Simmons/NY Daily News
Finally, I am glad that Joe Girardi is the Yankees
manager. However, last season, I had
openly pulled for Don Mattingly if Girardi left to take the Chicago Cubs
job. It never came close to becoming a
reality since the Cubs decided to stay with interim manager Mike Quade and the
Los Angeles Dodgers named Donnie Baseball as their manager replacing Joe
Torre. I think it was the Cubs snub of
Ryne Sandberg that made me realize it was probably best for Mattingly to manage
elsewhere.
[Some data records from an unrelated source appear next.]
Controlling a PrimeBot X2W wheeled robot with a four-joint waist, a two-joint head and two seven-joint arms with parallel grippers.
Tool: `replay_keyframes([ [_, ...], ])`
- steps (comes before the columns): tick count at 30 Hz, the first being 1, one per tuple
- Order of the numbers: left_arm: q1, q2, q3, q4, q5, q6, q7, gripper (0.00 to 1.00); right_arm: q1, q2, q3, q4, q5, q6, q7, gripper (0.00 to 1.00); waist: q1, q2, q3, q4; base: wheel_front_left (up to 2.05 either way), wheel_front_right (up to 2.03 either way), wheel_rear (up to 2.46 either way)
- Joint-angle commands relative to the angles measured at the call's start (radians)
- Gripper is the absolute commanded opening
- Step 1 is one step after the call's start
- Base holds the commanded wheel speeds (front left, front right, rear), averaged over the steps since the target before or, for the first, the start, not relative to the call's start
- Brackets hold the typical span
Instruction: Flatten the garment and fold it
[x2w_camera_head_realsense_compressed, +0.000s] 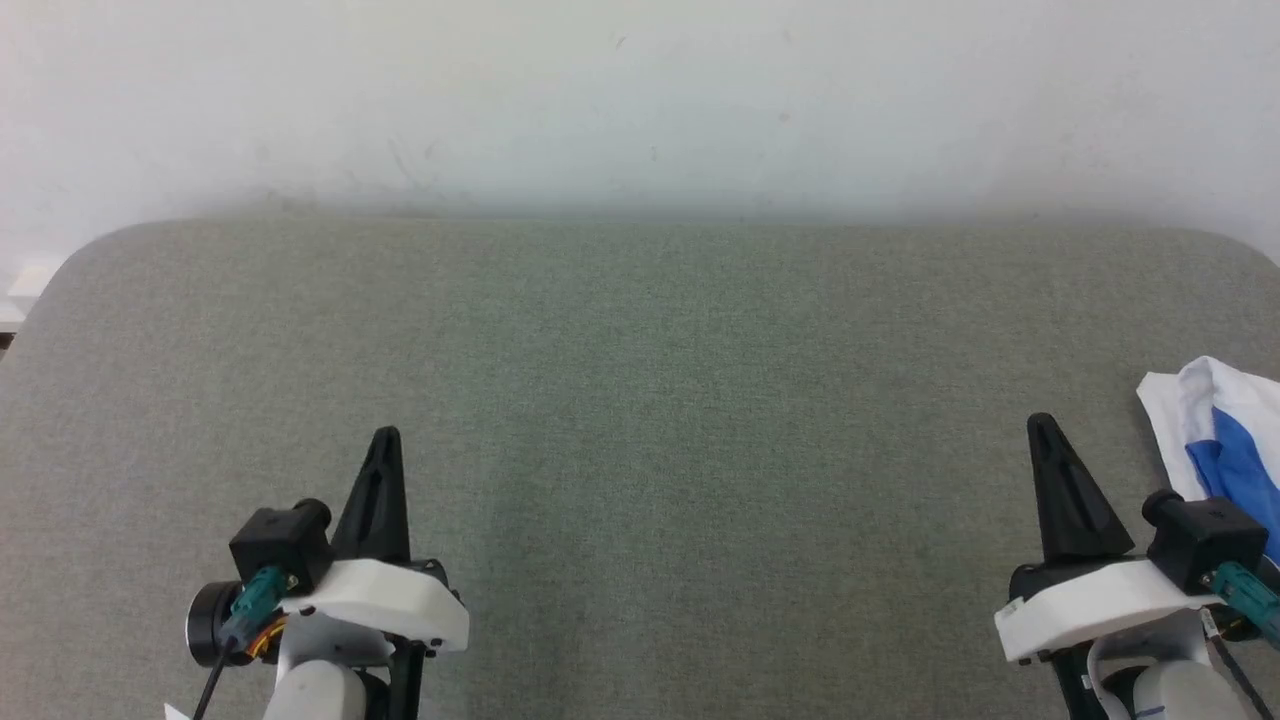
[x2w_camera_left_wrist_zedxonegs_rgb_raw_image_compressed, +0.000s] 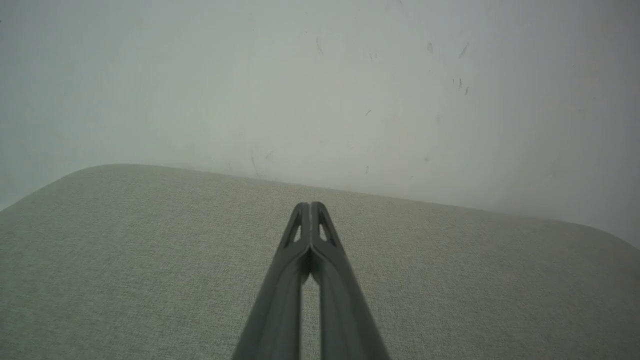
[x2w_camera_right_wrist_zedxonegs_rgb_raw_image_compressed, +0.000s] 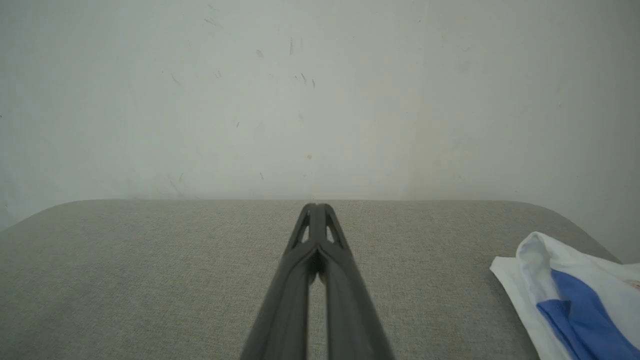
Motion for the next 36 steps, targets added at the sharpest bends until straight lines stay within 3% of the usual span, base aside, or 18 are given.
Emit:
replay_keyframes([
  [1, 0.013, -0.002, 0.003, -0.012, 0.016, -0.002, 0.007, 0.00, 0.010, 0.001, 0.005, -0.007, -0.011, -0.001, 0.008, 0.00, -0.0001, 0.0000, 0.000, -0.001, 0.00, 0.00, 0.00],
  [36, 0.046, -0.003, 0.009, -0.081, 0.085, -0.005, 0.076, 0.00, 0.019, 0.002, 0.022, -0.050, -0.066, -0.001, 0.078, 0.00, -0.0001, 0.0000, -0.006, -0.020, 0.00, 0.00, 0.00],
])
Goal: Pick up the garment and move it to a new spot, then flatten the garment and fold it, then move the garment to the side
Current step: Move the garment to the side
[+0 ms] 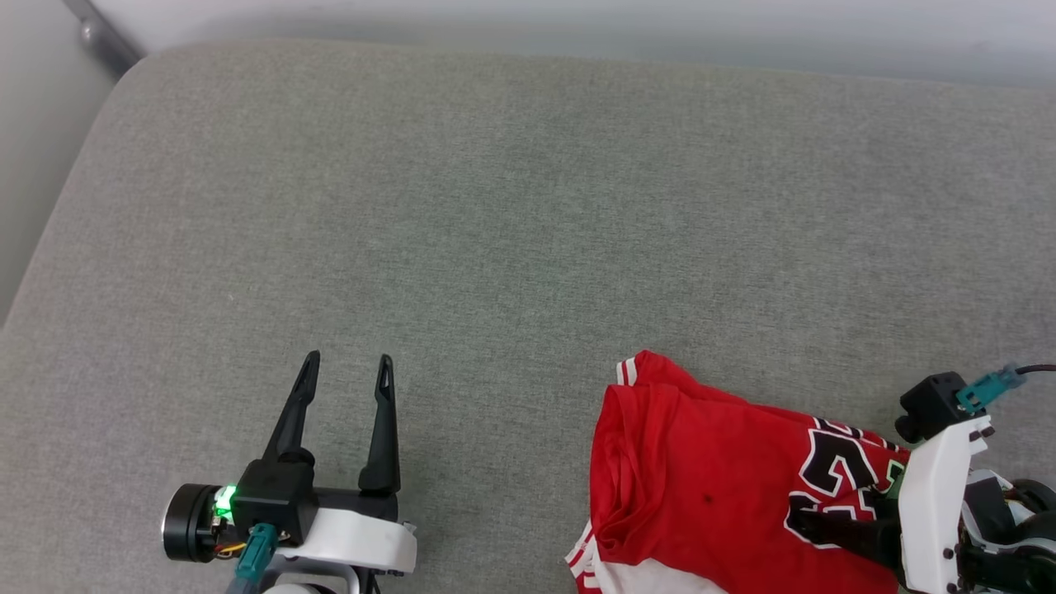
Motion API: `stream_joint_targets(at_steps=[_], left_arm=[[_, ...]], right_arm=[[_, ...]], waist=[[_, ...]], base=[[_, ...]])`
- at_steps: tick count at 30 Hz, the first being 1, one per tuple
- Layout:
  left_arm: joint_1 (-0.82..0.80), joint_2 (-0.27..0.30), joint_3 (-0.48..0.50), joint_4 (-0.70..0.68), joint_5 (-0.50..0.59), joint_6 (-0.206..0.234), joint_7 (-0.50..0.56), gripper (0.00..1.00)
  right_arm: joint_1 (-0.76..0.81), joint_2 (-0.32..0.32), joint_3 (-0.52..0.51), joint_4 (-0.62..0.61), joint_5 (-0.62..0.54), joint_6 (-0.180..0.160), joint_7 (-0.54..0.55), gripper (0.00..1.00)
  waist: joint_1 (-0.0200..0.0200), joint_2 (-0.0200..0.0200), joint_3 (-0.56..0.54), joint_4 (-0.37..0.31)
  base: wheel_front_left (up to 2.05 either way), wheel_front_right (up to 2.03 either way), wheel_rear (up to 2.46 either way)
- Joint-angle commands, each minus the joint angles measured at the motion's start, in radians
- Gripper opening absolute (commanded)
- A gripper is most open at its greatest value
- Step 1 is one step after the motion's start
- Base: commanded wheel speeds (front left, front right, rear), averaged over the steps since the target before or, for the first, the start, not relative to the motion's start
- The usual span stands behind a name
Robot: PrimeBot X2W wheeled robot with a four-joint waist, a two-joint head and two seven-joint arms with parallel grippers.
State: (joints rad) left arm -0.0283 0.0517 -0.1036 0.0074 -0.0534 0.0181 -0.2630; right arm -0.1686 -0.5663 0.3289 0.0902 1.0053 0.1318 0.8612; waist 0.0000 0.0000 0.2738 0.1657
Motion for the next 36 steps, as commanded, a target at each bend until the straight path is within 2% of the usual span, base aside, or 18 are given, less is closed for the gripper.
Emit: stream_joint_targets(at_steps=[1, 2, 8, 12, 18, 23, 30, 36], left_arm=[[-0.013, -0.002, -0.004, 0.005, -0.004, 0.007, -0.002, 1.0], [-0.015, -0.002, -0.003, 0.005, -0.005, 0.007, -0.002, 1.0], [0.012, -0.002, 0.003, 0.012, -0.01, 0.016, -0.002, 1.0], [0.04, -0.002, 0.016, 0.008, -0.013, 0.016, -0.002, 1.0], [0.082, -0.002, 0.048, -0.01, -0.018, 0.02, -0.002, 1.0], [0.086, 0.0, 0.082, -0.038, -0.003, 0.009, -0.002, 1.0], [0.046, 0.025, 0.128, -0.1, 0.02, 0.002, -0.002, 1.0], [0.004, 0.057, 0.144, -0.145, 0.04, -0.006, -0.002, 1.0]], right_arm=[[0.014, 0.023, 0.065, 0.027, -0.016, -0.002, -0.015, 0.12], [0.007, 0.017, 0.075, 0.023, -0.017, -0.002, -0.03, 0.0], [-0.06, -0.069, 0.121, -0.008, -0.046, -0.003, -0.111, 0.0], [-0.104, -0.117, 0.168, -0.052, -0.052, -0.002, -0.145, 0.0], [-0.201, -0.215, 0.241, -0.132, -0.079, -0.002, -0.138, 0.0], [-0.312, -0.31, 0.291, -0.168, -0.114, -0.002, -0.107, 0.0], [-0.452, -0.395, 0.311, -0.096, -0.166, -0.002, -0.118, 0.0], [-0.518, -0.441, 0.292, 0.052, -0.221, -0.002, -0.17, 0.0]], waist=[[0.0, 0.0, 0.006, 0.009], [0.0, 0.0, 0.005, 0.009], [0.0, 0.0, -0.031, -0.008], [0.0, 0.0, -0.069, -0.055], [0.0, 0.0, -0.097, -0.181], [0.0, 0.0, -0.062, -0.304], [0.0, 0.0, 0.059, -0.429], [0.0, 0.0, 0.155, -0.462]], base=[[0.0, 0.0, 0.0], [0.0, 0.0, 0.0], [0.0, 0.0, 0.0], [0.0, 0.0, 0.0], [0.0, 0.0, 0.0], [0.0, 0.0, 0.0], [0.0, 0.0, 0.0], [0.0, 0.0, 0.0]])
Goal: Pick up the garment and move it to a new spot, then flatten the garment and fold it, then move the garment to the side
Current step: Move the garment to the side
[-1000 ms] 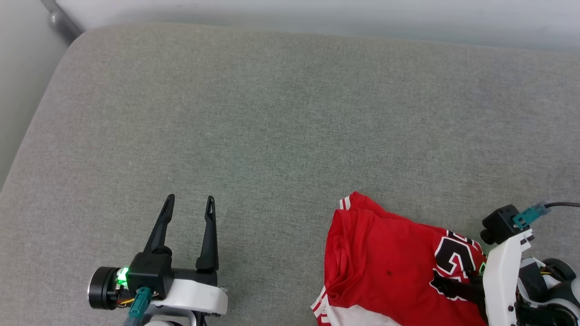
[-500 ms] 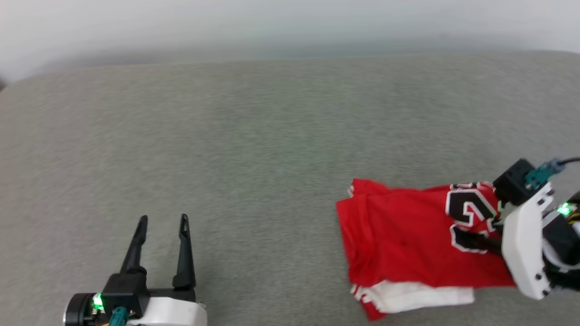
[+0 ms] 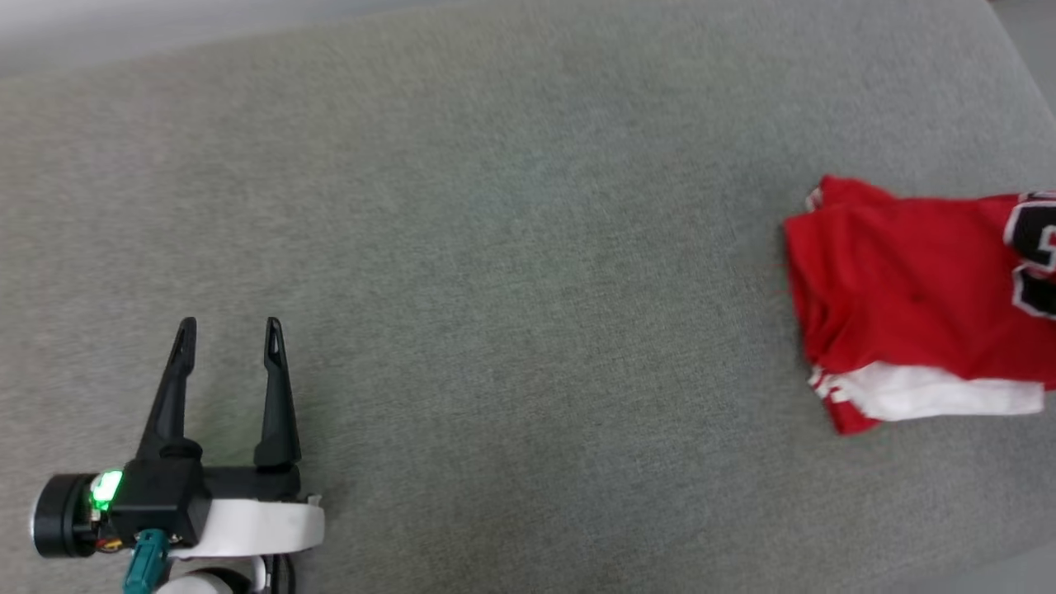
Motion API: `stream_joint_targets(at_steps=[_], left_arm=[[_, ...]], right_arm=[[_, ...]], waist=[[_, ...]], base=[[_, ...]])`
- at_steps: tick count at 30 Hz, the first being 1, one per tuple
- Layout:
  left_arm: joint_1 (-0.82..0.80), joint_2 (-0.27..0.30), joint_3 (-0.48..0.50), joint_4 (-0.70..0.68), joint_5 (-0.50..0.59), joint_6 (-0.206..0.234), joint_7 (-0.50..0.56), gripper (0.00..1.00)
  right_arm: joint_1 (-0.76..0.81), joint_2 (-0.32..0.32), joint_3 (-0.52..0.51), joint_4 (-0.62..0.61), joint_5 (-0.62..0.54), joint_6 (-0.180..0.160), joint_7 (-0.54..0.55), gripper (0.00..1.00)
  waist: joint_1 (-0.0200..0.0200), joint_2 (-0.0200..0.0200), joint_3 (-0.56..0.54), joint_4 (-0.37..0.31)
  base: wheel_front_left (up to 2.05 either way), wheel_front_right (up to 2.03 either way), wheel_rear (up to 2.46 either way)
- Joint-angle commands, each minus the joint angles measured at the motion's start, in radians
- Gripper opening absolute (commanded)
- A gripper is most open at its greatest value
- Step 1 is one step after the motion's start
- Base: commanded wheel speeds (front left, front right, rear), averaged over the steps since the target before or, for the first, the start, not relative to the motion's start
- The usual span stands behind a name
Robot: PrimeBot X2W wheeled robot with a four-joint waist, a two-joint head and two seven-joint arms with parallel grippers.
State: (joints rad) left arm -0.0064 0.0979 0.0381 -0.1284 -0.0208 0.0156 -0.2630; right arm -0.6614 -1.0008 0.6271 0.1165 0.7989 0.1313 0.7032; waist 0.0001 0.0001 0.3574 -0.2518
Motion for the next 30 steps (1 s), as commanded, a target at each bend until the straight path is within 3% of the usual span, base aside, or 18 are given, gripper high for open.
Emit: stream_joint_targets(at_steps=[1, 10, 21, 22, 23, 30], left_arm=[[-0.024, 0.014, 0.005, -0.018, 0.01, -0.004, -0.002, 1.0], [-0.064, 0.036, 0.002, -0.064, 0.017, -0.012, -0.002, 1.0], [-0.083, 0.033, -0.008, -0.081, 0.014, -0.002, -0.002, 1.0], [-0.082, 0.03, -0.01, -0.08, 0.012, -0.001, -0.002, 1.0], [-0.08, 0.028, -0.012, -0.076, 0.011, 0.001, -0.002, 1.0], [-0.038, 0.002, -0.023, -0.054, -0.002, 0.011, -0.002, 1.0]], right_arm=[[-0.035, -0.007, -0.015, 0.055, -0.02, -0.001, -0.019, 0.0], [-0.1, 0.03, -0.142, 0.307, -0.09, -0.001, -0.114, 0.0], [-0.134, 0.112, -0.243, 0.453, -0.216, -0.001, -0.212, 0.0], [-0.134, 0.12, -0.253, 0.467, -0.229, -0.001, -0.219, 0.33], [-0.135, 0.127, -0.261, 0.48, -0.248, -0.001, -0.227, 1.0], [-0.116, 0.137, -0.32, 0.513, -0.41, -0.001, -0.346, 1.0]], waist=[[-0.0001, -0.0001, 0.087, -0.046], [-0.0001, -0.0001, 0.179, -0.02], [-0.0001, -0.0001, 0.215, 0.012], [-0.0001, -0.0001, 0.205, 0.015], [-0.0001, -0.0001, 0.194, 0.019], [-0.0001, -0.0001, 0.068, 0.059]], base=[[0.0, 0.0, 0.0], [0.0, 0.0, 0.0], [0.0, 0.0, 0.0], [0.0, 0.0, 0.0], [0.0, 0.0, 0.0], [0.0, 0.0, 0.0]])
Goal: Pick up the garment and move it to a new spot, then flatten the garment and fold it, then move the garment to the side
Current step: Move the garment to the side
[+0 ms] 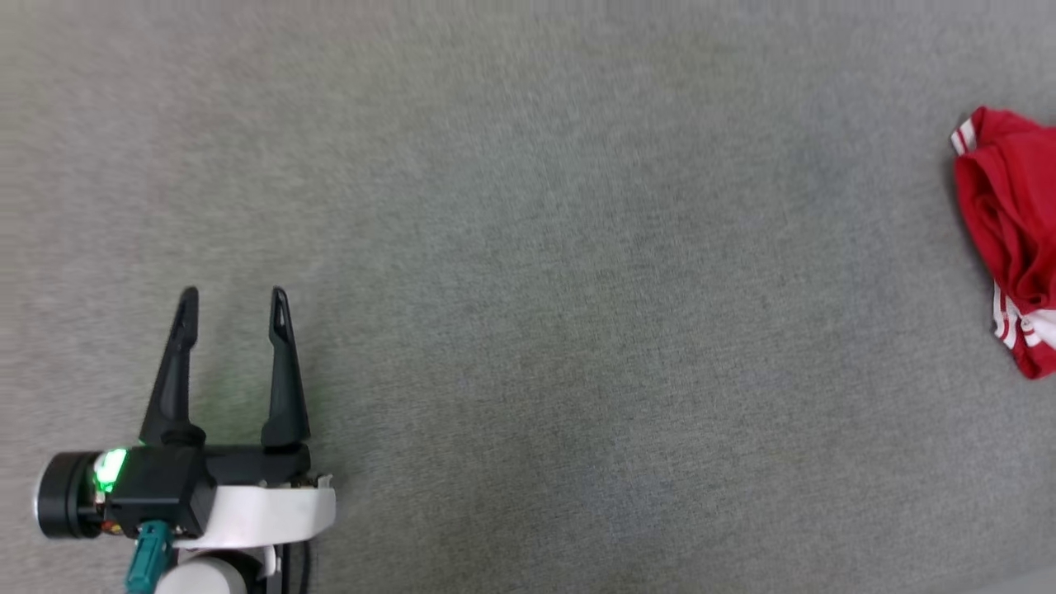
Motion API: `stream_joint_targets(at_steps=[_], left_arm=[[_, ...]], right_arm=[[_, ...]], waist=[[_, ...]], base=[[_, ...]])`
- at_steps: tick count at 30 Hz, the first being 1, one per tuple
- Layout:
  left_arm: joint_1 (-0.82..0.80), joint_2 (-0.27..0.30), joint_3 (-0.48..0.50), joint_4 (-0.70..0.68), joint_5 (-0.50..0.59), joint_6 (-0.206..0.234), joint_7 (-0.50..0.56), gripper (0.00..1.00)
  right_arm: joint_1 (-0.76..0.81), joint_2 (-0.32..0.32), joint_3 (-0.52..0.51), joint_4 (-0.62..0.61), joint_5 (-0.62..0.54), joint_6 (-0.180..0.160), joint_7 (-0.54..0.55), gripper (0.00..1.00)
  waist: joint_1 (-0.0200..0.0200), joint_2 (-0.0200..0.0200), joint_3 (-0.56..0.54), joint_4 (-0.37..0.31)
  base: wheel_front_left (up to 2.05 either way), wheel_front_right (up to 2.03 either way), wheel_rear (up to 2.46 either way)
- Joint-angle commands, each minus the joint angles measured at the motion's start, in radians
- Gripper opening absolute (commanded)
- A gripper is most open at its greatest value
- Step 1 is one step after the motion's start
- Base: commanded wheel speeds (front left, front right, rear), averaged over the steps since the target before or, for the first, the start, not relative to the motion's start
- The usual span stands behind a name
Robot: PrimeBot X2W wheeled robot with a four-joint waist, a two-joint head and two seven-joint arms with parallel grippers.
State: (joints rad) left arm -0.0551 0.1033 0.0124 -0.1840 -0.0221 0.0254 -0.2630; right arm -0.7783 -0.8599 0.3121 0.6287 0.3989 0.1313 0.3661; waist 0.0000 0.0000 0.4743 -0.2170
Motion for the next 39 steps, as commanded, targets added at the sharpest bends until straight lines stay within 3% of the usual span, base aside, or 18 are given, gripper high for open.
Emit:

If he is unsuccessful and
ultimately fired, it would have adversely impacted his relationship with the
Yankees. I think about Lou Piniella, who
enjoyed his greatest managing success elsewhere, and Yogi Berra, who went years
not speaking to the Yankees before he finally reconciled with George
Steinbrenner. Donnie will always be a
Yankee but it is best for him to manage in Los Angeles. As for Girardi, there really is nobody that I’d
rather see in the position. As for
Sandberg, it is very sad that his relationship with the Cubs has been hurt but
long-term he is better off managing elsewhere.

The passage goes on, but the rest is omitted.